# WHAT YOU WILL DO
For the data that follows, return each line unchanged and drop the pictures.

# DATASET SECTION
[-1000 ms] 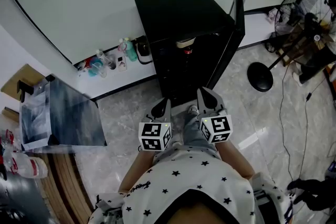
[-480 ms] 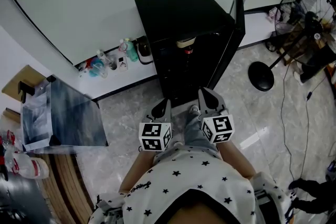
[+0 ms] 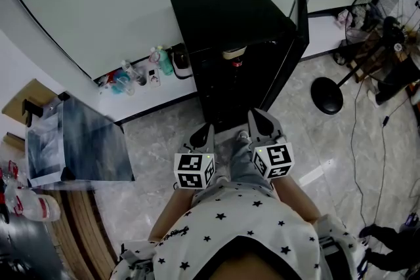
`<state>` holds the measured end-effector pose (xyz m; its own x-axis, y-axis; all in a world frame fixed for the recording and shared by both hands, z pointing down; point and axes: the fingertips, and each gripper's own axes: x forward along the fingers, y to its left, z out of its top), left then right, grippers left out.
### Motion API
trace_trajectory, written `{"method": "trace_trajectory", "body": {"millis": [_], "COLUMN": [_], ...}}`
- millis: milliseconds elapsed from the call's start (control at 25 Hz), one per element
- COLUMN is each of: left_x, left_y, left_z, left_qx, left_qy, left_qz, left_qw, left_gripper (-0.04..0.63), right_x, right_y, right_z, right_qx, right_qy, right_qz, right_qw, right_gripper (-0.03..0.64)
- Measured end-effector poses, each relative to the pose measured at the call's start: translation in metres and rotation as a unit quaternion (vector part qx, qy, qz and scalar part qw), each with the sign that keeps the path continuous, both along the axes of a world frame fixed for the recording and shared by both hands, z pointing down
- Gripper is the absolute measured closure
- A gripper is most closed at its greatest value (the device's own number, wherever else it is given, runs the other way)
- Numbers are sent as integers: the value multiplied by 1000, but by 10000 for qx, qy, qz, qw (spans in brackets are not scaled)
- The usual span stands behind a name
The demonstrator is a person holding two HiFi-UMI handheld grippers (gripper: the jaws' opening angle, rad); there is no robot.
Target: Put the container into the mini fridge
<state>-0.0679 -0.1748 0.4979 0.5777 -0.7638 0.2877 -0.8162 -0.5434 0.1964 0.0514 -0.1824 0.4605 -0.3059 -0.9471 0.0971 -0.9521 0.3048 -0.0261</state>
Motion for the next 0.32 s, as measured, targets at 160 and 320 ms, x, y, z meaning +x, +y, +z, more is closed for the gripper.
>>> {"method": "trace_trajectory", "body": {"millis": [160,320], "left_x": [0,1], "left_y": [-1,-3], "left_z": [0,0], "left_qx": [-13,-24], "left_qy": [12,4], "left_qz": [2,18], "left_qw": [10000,10000], "left_gripper": [583,583], "right_x": [0,1], "right_y": [-2,-4], "right_z": [-2,-2], "right_qx": [0,-4], "right_qy": [3,3], "right_qz": [-3,0], "right_qw": [10000,10000], "right_gripper": [623,623]}}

# TASK ANSWER
[-1000 ms] 
[-480 ms] 
[+0 ms] 
`<state>` holds the measured end-effector pose (xyz m; its own x-axis, y-axis; all in a world frame fixed for the recording and shared by both hands, z pointing down; point and axes: the fingertips, and each gripper's own axes: x forward along the fingers, y to its left, z out of its top), left then right, grippers left out.
### Motion API
trace_trajectory, written `{"method": "trace_trajectory", "body": {"millis": [_], "COLUMN": [_], ...}}`
- millis: milliseconds elapsed from the call's start (control at 25 Hz), one per element
- COLUMN is each of: left_x, left_y, left_z, left_qx, left_qy, left_qz, left_qw, left_gripper (-0.04..0.63), right_x, right_y, right_z, right_qx, right_qy, right_qz, right_qw, right_gripper (-0.03..0.64)
- Measured end-effector poses, each relative to the pose measured at the call's start: translation in metres and rotation as a unit quaternion (vector part qx, qy, qz and scalar part qw), each with the sign that keeps the path continuous, both along the axes of a world frame fixed for the recording and shared by both hands, z pointing down
- Gripper is the absolute measured closure
- A gripper is most closed at its greatest value (the device's own number, wherever else it is given, runs the other way)
- Numbers are sent as integers: the value multiplied by 1000, but by 10000 for qx, qy, qz, qw (spans in brackets are not scaled)
- The usual span stands behind a name
The demonstrator is a person holding two HiFi-UMI handheld grippers (gripper: the jaws' opening angle, rad); there is no robot.
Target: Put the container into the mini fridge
<state>-0.0679 -0.1748 0.4979 0.5777 -0.7638 0.2877 -0.8162 -0.5434 0.1964 0.0514 -0.1824 0.4605 -0.3059 -0.9471 0.0971 -0.9521 0.3048 -0.0261</state>
Motion for the next 0.32 s, as measured, targets at 160 and 320 ms, x, y, z meaning +x, +y, +z, more is closed for the gripper.
>>> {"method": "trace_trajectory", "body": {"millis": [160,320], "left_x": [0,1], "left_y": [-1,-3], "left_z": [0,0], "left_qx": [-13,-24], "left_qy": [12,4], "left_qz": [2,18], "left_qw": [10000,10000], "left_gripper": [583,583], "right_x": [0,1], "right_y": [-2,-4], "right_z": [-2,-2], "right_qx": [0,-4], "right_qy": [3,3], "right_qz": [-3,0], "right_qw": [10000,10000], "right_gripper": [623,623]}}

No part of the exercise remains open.